Upon completion of MRI studies, the lesion epicentre and a region near T3 (the region collected for axon counting and electron microscopy studies) were marked by tying thread around the tissue (placement was confirmed by a ‘quick scan’) using the dorsal roots as a guide. A cross-section of tissue was cut at these points and paraffin-embedded. Serial 10 µm sections were cut and mounted on to SuperfrostPlus slides. Sections from regular intervals were stained with LFB (see later) to ascertain the fine location of the lesion; once located, intervening serial sections were used for immunohistochemistry (see later). By keeping track of the number of 10 µm sections cut from the area marked after MRI, the histological sections were paired with sections from MRI images based on calculated distances from specific dorsal roots.

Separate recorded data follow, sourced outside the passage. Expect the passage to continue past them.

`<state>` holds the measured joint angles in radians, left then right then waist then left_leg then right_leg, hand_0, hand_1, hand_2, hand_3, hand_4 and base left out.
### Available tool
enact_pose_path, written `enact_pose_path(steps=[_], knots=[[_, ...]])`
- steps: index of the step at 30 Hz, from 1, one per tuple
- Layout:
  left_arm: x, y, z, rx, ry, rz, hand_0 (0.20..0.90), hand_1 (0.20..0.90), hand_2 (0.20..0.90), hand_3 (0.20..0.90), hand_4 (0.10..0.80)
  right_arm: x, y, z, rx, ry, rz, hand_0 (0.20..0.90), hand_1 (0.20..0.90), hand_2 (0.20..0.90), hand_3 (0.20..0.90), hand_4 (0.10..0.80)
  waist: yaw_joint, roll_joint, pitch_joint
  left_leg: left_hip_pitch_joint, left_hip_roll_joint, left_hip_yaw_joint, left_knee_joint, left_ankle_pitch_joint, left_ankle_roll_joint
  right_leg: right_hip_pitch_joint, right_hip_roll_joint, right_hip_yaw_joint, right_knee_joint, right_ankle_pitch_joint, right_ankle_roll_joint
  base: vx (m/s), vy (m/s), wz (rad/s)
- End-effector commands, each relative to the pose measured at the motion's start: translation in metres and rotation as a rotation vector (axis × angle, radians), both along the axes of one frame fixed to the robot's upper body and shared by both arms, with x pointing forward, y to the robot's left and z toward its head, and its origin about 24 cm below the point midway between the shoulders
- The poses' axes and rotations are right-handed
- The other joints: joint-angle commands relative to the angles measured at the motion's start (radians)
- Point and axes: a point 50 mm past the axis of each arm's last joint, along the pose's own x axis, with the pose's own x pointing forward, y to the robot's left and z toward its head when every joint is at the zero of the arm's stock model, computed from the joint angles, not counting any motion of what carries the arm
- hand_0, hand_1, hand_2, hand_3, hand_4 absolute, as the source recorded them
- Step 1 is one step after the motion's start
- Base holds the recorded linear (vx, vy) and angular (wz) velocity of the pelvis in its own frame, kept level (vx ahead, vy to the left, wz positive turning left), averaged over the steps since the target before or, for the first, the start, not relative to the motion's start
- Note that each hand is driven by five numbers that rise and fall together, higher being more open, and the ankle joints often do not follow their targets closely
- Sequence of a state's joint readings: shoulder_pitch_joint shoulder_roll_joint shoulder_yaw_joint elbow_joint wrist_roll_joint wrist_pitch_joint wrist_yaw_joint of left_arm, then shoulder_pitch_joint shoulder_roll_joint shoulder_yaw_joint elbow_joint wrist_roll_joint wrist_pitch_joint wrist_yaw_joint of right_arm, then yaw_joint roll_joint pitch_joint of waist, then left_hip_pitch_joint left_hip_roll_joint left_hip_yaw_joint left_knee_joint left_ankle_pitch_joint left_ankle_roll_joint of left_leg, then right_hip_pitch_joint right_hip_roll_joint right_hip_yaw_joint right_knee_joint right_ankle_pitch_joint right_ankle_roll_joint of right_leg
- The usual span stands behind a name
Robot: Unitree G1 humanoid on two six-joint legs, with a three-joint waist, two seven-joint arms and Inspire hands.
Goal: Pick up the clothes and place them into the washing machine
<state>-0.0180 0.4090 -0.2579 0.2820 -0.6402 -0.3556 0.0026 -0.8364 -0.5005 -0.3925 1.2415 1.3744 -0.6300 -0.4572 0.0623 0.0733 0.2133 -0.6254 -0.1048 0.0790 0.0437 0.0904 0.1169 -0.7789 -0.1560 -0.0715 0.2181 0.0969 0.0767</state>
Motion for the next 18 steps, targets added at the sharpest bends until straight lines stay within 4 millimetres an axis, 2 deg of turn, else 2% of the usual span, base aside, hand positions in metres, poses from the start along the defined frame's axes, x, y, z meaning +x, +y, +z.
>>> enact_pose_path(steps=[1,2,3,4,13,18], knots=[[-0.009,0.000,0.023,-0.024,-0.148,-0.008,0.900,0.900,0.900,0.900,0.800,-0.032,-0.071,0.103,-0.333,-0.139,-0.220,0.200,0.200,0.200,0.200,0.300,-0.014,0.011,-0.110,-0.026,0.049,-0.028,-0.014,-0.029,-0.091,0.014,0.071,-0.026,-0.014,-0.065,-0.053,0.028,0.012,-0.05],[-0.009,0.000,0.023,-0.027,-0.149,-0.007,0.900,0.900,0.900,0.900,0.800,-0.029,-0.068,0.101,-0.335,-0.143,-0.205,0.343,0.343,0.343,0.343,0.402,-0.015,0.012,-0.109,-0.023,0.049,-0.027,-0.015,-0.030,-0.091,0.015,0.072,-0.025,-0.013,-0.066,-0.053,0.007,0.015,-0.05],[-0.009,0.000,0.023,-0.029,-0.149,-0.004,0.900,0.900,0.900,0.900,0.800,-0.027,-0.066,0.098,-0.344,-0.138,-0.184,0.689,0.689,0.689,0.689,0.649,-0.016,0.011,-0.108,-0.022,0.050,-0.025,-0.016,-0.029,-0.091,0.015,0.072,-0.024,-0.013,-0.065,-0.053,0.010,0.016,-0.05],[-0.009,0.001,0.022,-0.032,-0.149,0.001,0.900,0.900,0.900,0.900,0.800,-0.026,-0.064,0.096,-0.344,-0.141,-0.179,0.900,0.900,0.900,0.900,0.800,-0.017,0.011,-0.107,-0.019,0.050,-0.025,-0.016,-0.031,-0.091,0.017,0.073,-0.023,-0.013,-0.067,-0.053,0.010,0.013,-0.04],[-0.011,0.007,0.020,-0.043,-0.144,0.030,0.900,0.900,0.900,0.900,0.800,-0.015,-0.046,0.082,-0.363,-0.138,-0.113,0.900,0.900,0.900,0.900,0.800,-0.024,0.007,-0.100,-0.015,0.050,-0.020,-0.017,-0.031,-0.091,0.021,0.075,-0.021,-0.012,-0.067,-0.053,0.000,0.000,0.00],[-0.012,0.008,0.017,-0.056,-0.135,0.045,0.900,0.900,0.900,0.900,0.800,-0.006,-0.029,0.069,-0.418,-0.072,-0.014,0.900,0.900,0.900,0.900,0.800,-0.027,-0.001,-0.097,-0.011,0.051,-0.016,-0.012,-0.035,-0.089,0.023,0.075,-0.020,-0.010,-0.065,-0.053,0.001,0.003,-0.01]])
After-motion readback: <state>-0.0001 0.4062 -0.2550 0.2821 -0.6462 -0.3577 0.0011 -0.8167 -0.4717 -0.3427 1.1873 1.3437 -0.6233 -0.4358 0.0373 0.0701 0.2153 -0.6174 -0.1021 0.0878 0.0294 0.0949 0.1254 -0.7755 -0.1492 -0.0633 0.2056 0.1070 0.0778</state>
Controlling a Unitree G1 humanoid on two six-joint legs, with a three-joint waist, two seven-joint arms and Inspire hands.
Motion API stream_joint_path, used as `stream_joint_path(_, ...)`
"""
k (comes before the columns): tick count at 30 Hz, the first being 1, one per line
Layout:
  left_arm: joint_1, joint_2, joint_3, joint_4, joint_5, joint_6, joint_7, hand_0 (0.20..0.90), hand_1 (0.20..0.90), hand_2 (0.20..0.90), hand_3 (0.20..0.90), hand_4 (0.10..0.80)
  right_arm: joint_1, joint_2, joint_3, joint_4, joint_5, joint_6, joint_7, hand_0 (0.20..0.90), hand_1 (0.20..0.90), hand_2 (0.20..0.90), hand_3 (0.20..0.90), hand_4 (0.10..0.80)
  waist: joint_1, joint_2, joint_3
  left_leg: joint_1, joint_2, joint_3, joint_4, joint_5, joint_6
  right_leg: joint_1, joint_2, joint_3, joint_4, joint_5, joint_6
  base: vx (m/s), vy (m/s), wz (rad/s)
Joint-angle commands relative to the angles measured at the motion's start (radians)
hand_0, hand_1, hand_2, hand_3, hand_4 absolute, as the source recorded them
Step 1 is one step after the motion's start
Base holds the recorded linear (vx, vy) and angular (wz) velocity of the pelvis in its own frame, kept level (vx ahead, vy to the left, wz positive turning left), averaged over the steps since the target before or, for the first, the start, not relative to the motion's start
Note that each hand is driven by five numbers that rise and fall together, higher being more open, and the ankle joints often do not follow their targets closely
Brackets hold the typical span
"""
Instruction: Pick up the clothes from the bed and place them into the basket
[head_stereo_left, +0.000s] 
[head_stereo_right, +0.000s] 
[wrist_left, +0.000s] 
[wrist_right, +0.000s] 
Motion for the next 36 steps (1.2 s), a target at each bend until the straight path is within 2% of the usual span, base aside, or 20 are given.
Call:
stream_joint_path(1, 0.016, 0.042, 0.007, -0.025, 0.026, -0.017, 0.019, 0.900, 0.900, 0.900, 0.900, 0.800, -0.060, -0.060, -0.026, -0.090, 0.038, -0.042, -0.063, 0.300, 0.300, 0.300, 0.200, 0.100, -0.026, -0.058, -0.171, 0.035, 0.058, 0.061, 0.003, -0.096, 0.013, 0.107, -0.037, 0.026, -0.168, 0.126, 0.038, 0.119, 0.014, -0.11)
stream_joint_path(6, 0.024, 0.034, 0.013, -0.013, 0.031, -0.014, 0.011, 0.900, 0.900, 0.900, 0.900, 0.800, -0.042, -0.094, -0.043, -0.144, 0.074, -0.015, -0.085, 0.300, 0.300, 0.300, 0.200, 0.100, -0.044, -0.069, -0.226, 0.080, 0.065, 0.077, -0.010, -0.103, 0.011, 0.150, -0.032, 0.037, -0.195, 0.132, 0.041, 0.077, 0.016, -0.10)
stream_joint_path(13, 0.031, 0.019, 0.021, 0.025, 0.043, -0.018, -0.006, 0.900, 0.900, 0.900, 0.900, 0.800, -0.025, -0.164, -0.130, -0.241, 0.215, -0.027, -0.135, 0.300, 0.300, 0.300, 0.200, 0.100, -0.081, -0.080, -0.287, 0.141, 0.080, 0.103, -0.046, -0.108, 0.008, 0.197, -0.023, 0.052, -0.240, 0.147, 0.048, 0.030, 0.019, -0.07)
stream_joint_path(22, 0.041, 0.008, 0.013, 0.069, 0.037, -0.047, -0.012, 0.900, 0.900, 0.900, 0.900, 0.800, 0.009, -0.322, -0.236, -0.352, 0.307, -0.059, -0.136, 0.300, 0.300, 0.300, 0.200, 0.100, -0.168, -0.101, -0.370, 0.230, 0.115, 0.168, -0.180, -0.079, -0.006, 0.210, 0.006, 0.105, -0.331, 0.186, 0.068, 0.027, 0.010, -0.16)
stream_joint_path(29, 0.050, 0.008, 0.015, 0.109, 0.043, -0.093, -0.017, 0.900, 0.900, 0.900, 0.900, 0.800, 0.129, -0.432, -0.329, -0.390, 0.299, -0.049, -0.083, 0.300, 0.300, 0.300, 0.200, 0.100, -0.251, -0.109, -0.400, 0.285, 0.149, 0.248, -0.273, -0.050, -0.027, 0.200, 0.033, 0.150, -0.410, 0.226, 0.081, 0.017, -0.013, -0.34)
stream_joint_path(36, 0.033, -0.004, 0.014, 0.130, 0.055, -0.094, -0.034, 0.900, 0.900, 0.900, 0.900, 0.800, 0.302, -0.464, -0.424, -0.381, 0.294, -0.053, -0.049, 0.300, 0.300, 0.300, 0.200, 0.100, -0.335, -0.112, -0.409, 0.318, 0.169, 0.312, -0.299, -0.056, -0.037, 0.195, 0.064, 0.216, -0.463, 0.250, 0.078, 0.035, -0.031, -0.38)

Although some error is introduced by tissue shrinkage during fixation and paraffin processing, by blade slippage/misplacement during cutting of tissue before embedding, and by some tissue lost during block facing before cutting of paraffin sections, our data compares primarily differences between very distant structures in the cord (T3 and T10-L1 regions being 3.5–4.0 cm in rats of this age) and these errors we estimate would lead to no more than 2–3 mm of difference between the MRI image and the calculated position of the section in the sample from the thread-marked reference point.

Pathology

Immunohistochemistry

Ten micron thick sections of paraffin-embedded tissues were deparaffinized with xylene and re-hydrated by serial dilutions in ethanol. The SMI-31 (phosphorylated neurofilament) and SMI-32 (hypophosphorylated neurofilament) epitopes were unmasked by boiling slides in 10 mM Tris (pH = 9.5) or 0.1 M sodium citrate, respectively, for 15 min. After cooling, endogenous peroxidase was quenched by incubating slides in 3% H202/PBS for 30 min. Following PBS washes, sections were blocked in 2% w/v casein in PBS. Primary antibody was applied overnight at 4°C (1:5000 for SMI31, 1:7500 for SMI32; both antibodies from Sternberger Monoclonals, Inc., Lutherville, MD, USA). The high dilution used for SMI-32 staining rarely stained axons in the white matter tracts of healthy animals but highlighted accumulations of non-phosphorylated neurofilament proteins, which are transported more rapidly than phosphorylated neurofilaments and accumulate in distal portions of damaged axons (Archer et al., 1994; Trapp et al., 1998). After washing, sections were incubated with secondary antibody for 1 h at room temperature (biotinylated goat anti-mouse IgG/IgM, 1:500; Chemicon, Temecula, CA). Following washes, avidin–biotin complex (Vector Laboratories, Burlingame, CA) was applied to sections and incubated at room temperature for 1 h. Slides were washed and immune complexes were visualized using 0.05% (w/v) 3,3′-diaminobenzidine (Sigma) + 0.03% H2O2 as the substrate. Sections were counterstained in Mayer's haematoxylin, dehydrated and mounted with Vectamount (Vector Laboratories).

Luxol fast blue staining

Spinal cords sections (10 µm) were incubated in 0.1% LFB dissolved in 95% ethanol and 0.05% acetic acid at 60°C for 18 h. Stained sections were differentiated in 0.05% lithium carbonate and 70% ethanol. Sections were counterstained with eosinY dehydrated, and mounted with Vectamount.

Toluidine blue staining

After perfusion with 4% paraformaldehyde, spinal cords were fixed in 2% glutaraldehyde and 4% paraformaldehyde for 2 h, osmicated for 3 h (1% OsO4), dehydrated and embedded in plastic. Tissue was cut into 1 µm sections and stained with toluidine blue.

Axon quantification

Toluidine blue-stained axons from 1 µm plastic sections of spinal cord from T3 were counted within a defined region within the medial dorsal column (see Fig. 4D, inset). This region was defined by drawing a line from the posterior midline of the dorsal column to a distance of half of the length of the dorsal column from the posterior to the ventral edge. A second line was drawn perpendicular to the first in the mid dorsal column at a distance of one-fourth of the length from the midline to the lateral edge of the dorsal column. The angle for the third line was determined by aligning the central canal to the lateral end of the second line. Axons were only counted if they were completely surrounded by myelin and >1 µm in diameter; degenerating axons were not included in this count. In the same region defined for total (healthy) axon counts, as a separate quantity, degenerating axons were counted if the axoplasm was not visible and the myelin appeared to have rippled morphology and resembled a dark dense mass.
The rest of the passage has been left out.